Sans en avoir l’air, Padura brosse un tableau critique de la société cubaine sous Castro, au point qu’on peut se demander pourquoi une telle liberté dans l’expression ne lui a pas valu plus d’ennuis. A-t-il édulcoré la noirceur du régime ? Sa notoriété internationale l’a-t-elle protégé ? Padura a pu rester à Cuba sans problème, et cultiver son amour de la littérature et des livres anciens… pour notre plus grand plaisir.

"L’Aliéniste" de J. -M. Machado de Assis – 1881 – trad. française Métailié 1984  Café littéraire du 14 juin 2017

11 présents qui se sont ensuite retrouvés autour d’un repas mexicain, terme gastronomique d’une saison littéraire consacrée à l’Amérique latine.

Bien que publié en 1881, ce court récit est d’une étonnante modernité. D’abord par le style, concis, tranchant, épuré et plein d’humour, un peu comme une nouvelle ou un roman policier. Les thématiques abordées à la manière d’un conte philosophique, sont elles aussi tout à fait actuelles :

  • le pouvoir et ses abus – populisme du barbier Porfirio et opportunisme du conseil municipal ;

  • versatilité et comportement moutonnier de la foule ;

  • dangers de la manie du classement et du scientisme.

Et surtout une profonde réflexion sur la frontière incertaine entre normalité et folie, entre raison et démence. Quels critères ? Quelles valeurs ? L’aliéniste ne soigne plus les fous, il les fabrique. Peut-on impunément interner toute une population en faisant de la modestie le signe incontestable de l’aliénation ? Une telle inversion des valeurs ne peut mener qu’à l’auto-enfermement, et notre aliéniste finit seul pensionnaire de son établissement.
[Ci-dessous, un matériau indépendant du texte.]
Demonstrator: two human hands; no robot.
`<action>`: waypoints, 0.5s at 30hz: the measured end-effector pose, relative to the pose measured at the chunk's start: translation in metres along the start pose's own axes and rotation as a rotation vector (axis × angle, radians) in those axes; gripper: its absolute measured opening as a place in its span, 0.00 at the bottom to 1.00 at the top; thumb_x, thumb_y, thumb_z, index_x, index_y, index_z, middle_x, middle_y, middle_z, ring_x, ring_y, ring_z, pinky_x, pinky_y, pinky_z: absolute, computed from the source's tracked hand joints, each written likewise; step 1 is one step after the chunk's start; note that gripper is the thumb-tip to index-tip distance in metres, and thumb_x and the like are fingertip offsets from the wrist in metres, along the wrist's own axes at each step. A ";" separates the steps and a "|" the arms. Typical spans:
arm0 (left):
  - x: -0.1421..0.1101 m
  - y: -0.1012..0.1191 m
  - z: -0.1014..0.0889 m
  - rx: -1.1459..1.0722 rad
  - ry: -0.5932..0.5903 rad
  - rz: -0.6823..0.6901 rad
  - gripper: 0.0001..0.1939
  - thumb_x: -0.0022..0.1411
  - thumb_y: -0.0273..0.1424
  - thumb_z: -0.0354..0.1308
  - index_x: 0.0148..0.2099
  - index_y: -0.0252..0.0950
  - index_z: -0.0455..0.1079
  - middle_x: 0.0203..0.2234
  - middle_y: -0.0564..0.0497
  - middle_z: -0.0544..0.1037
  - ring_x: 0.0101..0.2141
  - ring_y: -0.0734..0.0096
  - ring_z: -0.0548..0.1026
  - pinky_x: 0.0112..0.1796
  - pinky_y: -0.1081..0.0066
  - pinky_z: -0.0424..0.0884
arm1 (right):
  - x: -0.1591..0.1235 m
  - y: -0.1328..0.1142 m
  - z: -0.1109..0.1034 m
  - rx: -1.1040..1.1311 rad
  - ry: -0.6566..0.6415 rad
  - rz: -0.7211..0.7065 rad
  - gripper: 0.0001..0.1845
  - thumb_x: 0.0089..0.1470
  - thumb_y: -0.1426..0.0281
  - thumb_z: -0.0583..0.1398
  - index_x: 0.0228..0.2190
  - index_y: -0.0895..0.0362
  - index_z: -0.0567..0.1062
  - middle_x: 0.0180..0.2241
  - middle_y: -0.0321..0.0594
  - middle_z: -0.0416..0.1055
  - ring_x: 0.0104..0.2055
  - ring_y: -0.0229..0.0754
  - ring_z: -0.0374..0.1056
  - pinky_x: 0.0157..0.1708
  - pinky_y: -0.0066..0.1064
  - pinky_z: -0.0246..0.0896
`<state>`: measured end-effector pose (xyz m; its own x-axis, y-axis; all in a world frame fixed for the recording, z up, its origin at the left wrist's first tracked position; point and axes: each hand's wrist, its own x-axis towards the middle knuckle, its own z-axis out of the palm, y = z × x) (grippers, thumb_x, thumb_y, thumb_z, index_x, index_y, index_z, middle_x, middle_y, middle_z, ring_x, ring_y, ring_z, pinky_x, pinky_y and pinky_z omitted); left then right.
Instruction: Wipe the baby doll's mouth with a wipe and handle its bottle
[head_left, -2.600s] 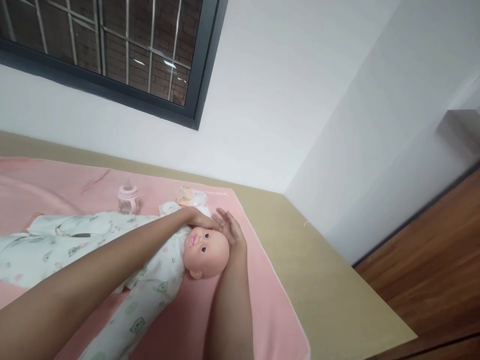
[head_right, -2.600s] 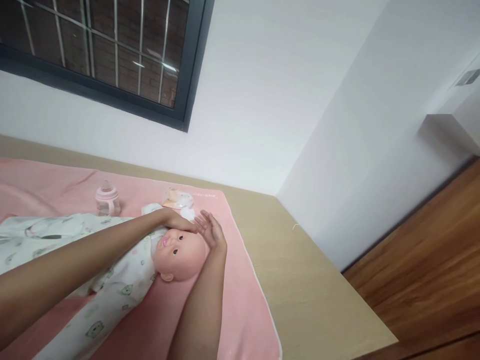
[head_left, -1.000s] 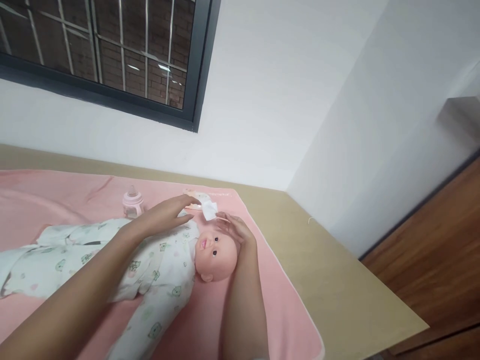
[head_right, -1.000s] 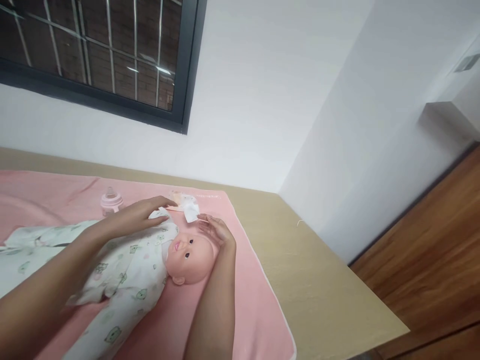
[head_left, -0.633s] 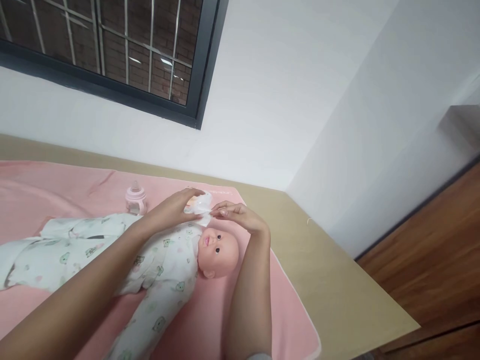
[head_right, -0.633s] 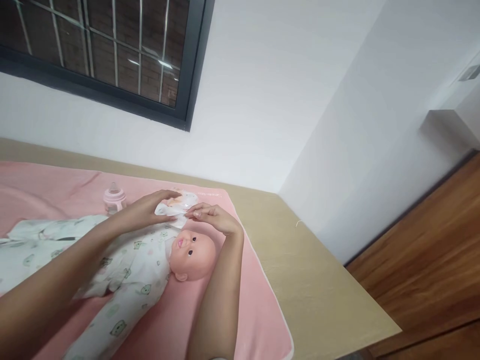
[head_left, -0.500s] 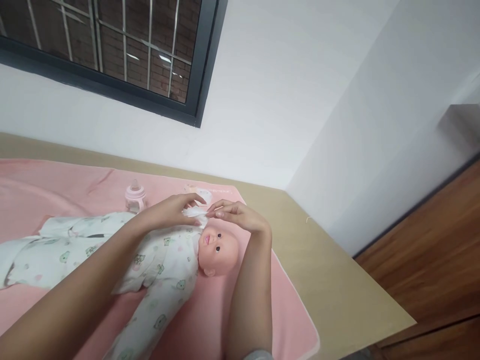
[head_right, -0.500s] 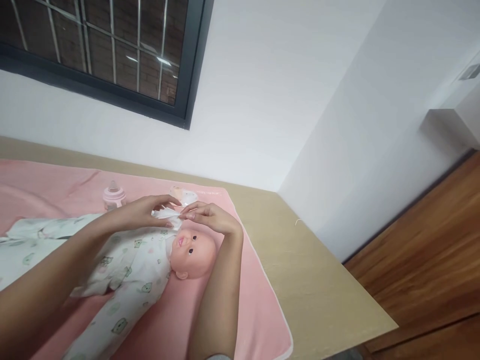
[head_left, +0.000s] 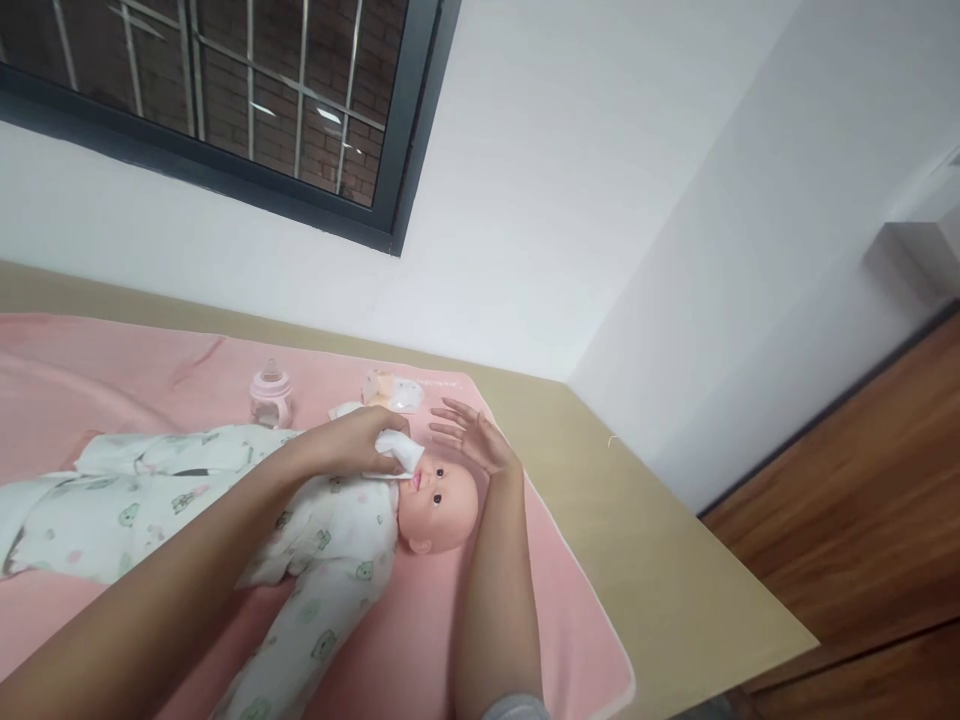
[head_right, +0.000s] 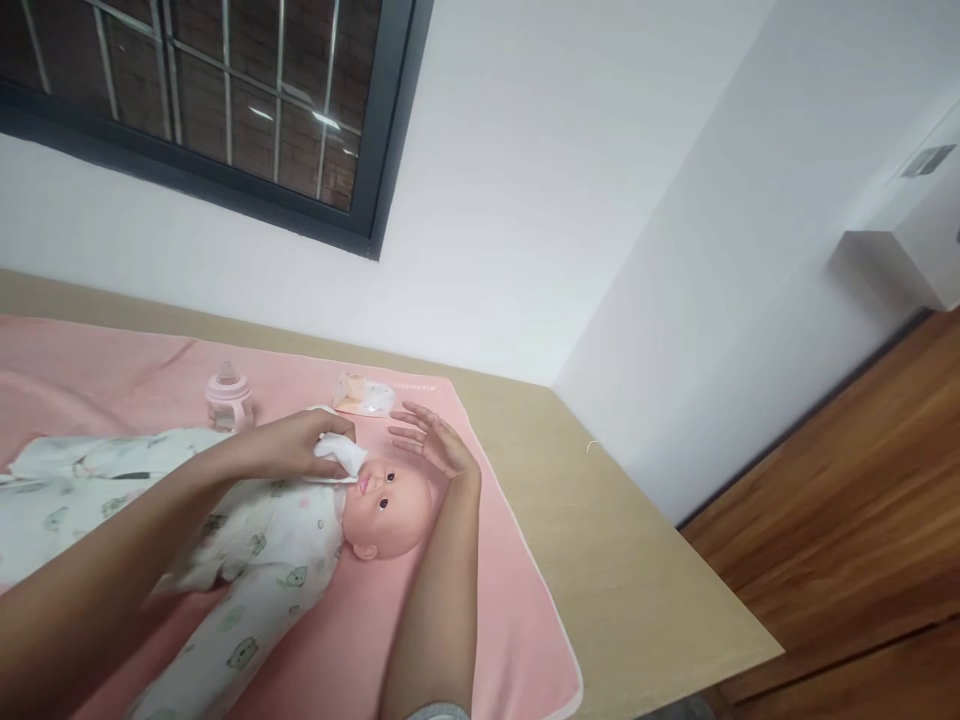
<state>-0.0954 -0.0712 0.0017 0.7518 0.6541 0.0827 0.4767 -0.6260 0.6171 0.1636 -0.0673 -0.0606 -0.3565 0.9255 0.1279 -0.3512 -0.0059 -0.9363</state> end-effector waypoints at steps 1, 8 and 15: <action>0.000 0.002 0.002 -0.007 -0.007 0.001 0.11 0.48 0.38 0.58 0.31 0.36 0.67 0.29 0.52 0.75 0.34 0.60 0.72 0.32 0.70 0.62 | 0.002 0.014 -0.007 0.065 0.023 -0.018 0.32 0.46 0.49 0.62 0.49 0.53 0.72 0.53 0.46 0.68 0.50 0.47 0.69 0.55 0.45 0.59; -0.001 0.010 0.010 -0.008 -0.071 -0.018 0.08 0.49 0.36 0.57 0.31 0.38 0.67 0.28 0.54 0.74 0.31 0.64 0.71 0.28 0.71 0.60 | 0.014 0.069 -0.020 0.234 0.294 -0.032 0.27 0.49 0.49 0.59 0.48 0.49 0.71 0.55 0.42 0.67 0.53 0.46 0.67 0.54 0.45 0.61; 0.001 0.004 0.015 0.079 -0.074 0.002 0.07 0.50 0.34 0.55 0.30 0.37 0.68 0.26 0.53 0.74 0.30 0.62 0.72 0.26 0.69 0.57 | 0.017 0.073 -0.018 0.205 0.324 0.039 0.28 0.47 0.54 0.61 0.49 0.50 0.70 0.54 0.43 0.68 0.53 0.46 0.67 0.53 0.44 0.62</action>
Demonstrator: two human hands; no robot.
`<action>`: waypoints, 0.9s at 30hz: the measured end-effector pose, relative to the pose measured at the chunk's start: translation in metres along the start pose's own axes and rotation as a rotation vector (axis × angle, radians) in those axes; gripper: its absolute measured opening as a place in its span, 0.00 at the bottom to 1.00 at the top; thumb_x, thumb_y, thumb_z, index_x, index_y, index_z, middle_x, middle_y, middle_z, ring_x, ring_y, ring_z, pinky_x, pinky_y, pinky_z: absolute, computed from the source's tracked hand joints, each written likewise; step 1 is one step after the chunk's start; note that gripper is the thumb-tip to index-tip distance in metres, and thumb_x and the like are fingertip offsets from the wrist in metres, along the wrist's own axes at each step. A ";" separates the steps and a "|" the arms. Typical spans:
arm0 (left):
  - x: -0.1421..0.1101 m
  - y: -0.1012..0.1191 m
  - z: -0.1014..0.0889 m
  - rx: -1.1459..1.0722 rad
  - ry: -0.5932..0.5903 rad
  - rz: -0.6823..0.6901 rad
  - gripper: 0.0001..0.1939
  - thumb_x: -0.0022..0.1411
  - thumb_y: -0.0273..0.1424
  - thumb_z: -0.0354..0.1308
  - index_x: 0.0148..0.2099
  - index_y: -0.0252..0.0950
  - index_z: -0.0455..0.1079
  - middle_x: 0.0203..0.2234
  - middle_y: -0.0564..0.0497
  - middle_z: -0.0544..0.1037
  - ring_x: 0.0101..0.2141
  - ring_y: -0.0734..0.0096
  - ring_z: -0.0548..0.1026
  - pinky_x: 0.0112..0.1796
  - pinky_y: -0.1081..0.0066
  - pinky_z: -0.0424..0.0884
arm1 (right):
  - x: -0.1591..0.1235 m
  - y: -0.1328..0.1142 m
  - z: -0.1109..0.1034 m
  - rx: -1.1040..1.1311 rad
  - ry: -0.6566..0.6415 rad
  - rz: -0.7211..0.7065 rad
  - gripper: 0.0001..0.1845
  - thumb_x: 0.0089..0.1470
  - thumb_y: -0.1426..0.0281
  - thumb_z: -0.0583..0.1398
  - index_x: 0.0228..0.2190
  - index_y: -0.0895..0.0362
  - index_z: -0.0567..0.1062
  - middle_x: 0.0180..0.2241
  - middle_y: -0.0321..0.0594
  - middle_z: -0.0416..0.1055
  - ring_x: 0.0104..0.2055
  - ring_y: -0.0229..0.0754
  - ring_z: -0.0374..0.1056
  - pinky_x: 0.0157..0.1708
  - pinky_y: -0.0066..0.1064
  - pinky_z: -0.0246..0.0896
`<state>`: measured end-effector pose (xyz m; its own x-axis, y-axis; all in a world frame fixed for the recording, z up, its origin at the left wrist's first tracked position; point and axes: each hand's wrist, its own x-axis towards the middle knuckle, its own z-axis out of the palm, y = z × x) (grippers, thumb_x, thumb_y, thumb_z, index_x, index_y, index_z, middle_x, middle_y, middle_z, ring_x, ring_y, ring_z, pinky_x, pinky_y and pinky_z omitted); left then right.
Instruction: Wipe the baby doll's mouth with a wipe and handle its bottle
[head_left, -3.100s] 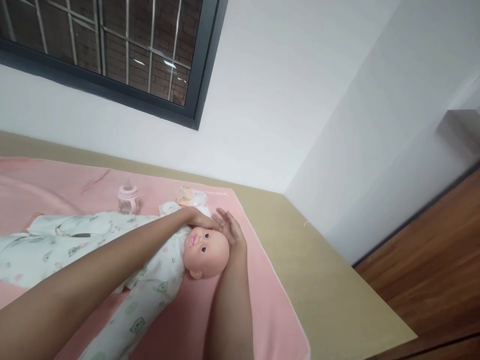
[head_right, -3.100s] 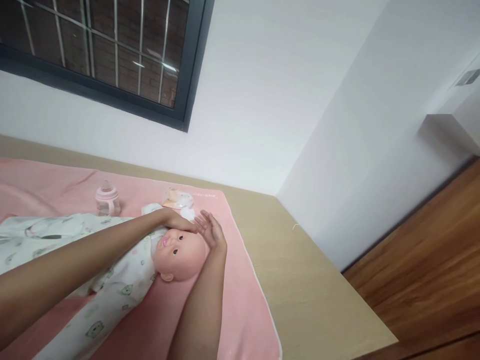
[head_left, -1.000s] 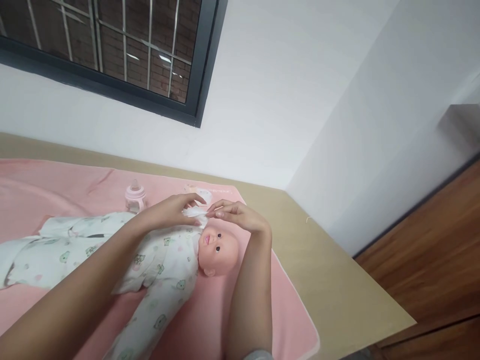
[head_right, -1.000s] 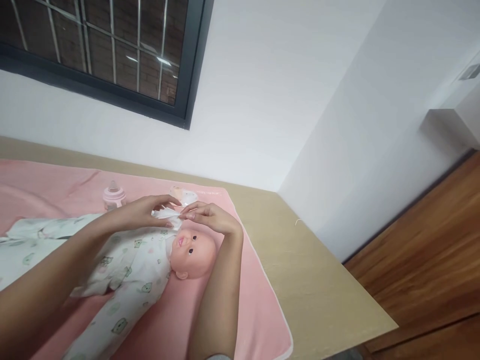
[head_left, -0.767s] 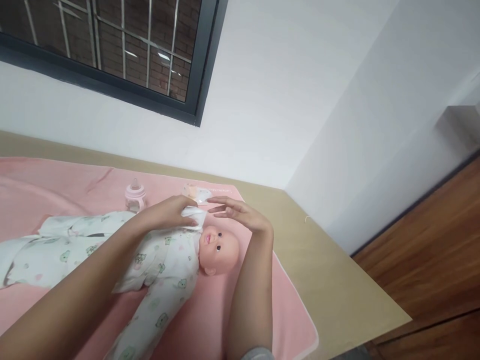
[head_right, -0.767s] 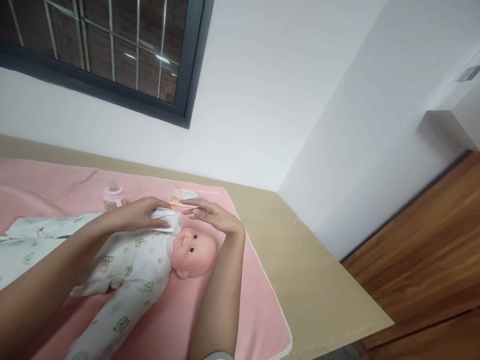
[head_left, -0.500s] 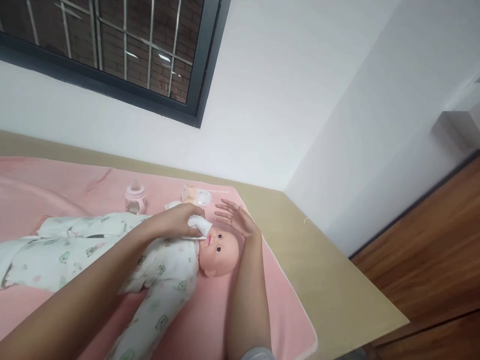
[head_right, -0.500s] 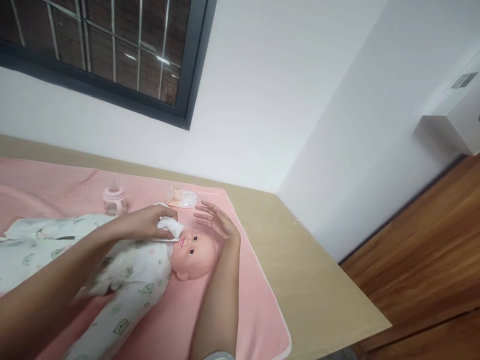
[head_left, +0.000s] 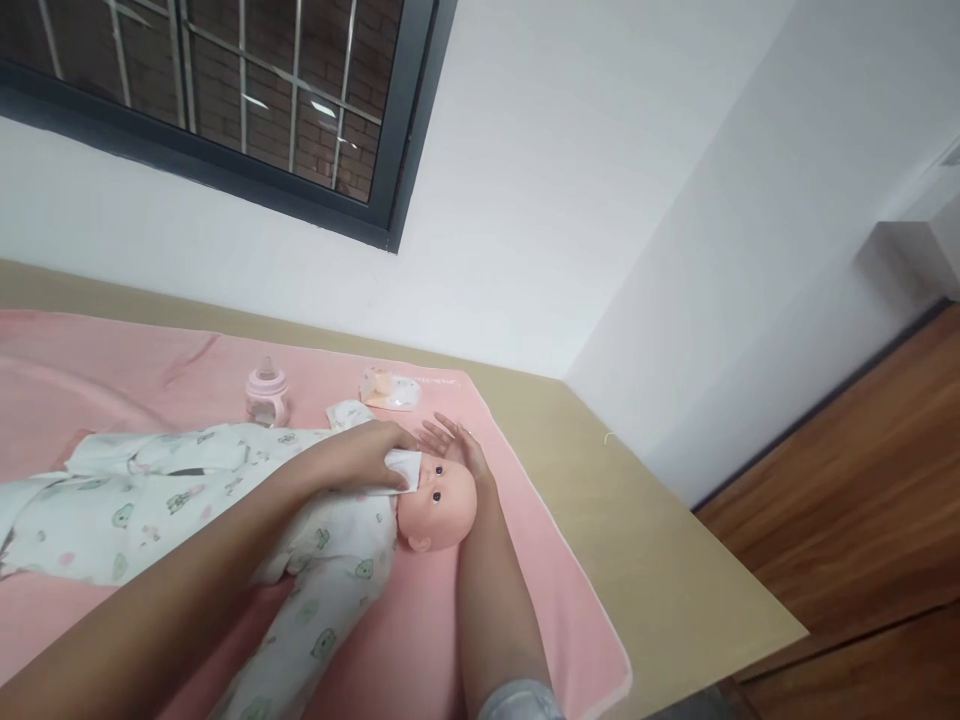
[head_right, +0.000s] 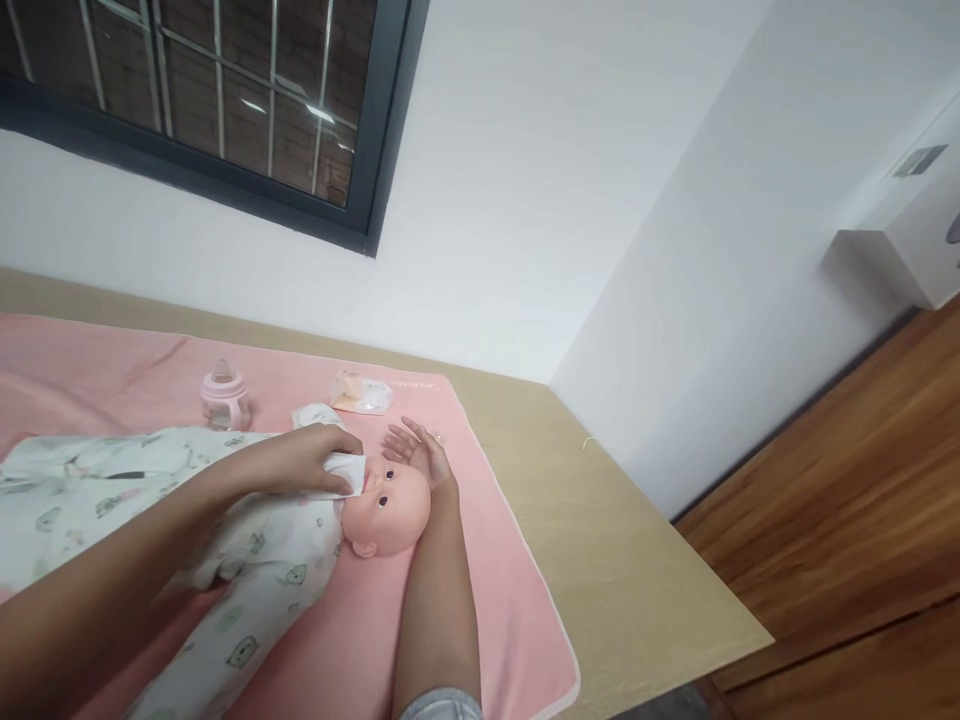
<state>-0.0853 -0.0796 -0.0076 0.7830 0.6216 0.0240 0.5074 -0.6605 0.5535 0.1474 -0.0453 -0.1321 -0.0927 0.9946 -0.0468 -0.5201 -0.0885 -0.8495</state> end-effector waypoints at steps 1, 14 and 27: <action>0.001 -0.001 0.001 0.004 0.002 0.000 0.06 0.49 0.34 0.55 0.28 0.37 0.67 0.25 0.53 0.74 0.29 0.62 0.72 0.26 0.69 0.57 | 0.000 0.001 0.000 -0.008 -0.001 0.004 0.27 0.48 0.54 0.61 0.49 0.50 0.70 0.53 0.43 0.69 0.53 0.46 0.67 0.53 0.44 0.62; -0.001 0.006 -0.002 0.044 0.079 -0.015 0.11 0.48 0.32 0.54 0.22 0.37 0.53 0.19 0.55 0.65 0.24 0.67 0.65 0.25 0.69 0.54 | -0.008 0.000 0.009 -0.041 0.028 -0.032 0.23 0.48 0.57 0.62 0.46 0.50 0.71 0.50 0.41 0.72 0.52 0.44 0.68 0.54 0.42 0.61; 0.004 0.003 0.001 0.076 0.139 -0.008 0.08 0.48 0.30 0.52 0.23 0.37 0.55 0.20 0.54 0.68 0.26 0.64 0.68 0.26 0.69 0.55 | 0.000 0.004 0.005 -0.059 0.058 0.006 0.22 0.48 0.59 0.61 0.45 0.51 0.71 0.46 0.40 0.74 0.50 0.43 0.70 0.53 0.40 0.62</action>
La très belle préface de Pierre Brunel mentionne avec beaucoup de pertinence "L’Histoire de la Folie" de Michel Foucault et les travaux de ce dernier sur les dangers d’une forme de psychiatrie carcérale en développement à l’époque de Machado.

On peut être en désaccord avec le regard moqueur de Machado et y voir un excès de critique, voire une critique générale de l’idée de progrès ; je préfère pour ma part retenir le côté "ironie voltairienne" et conclure par un dicton populaire cité par l’auteur : « À voleur qui vole un voleur, cent ans de pardon et de bonheur ».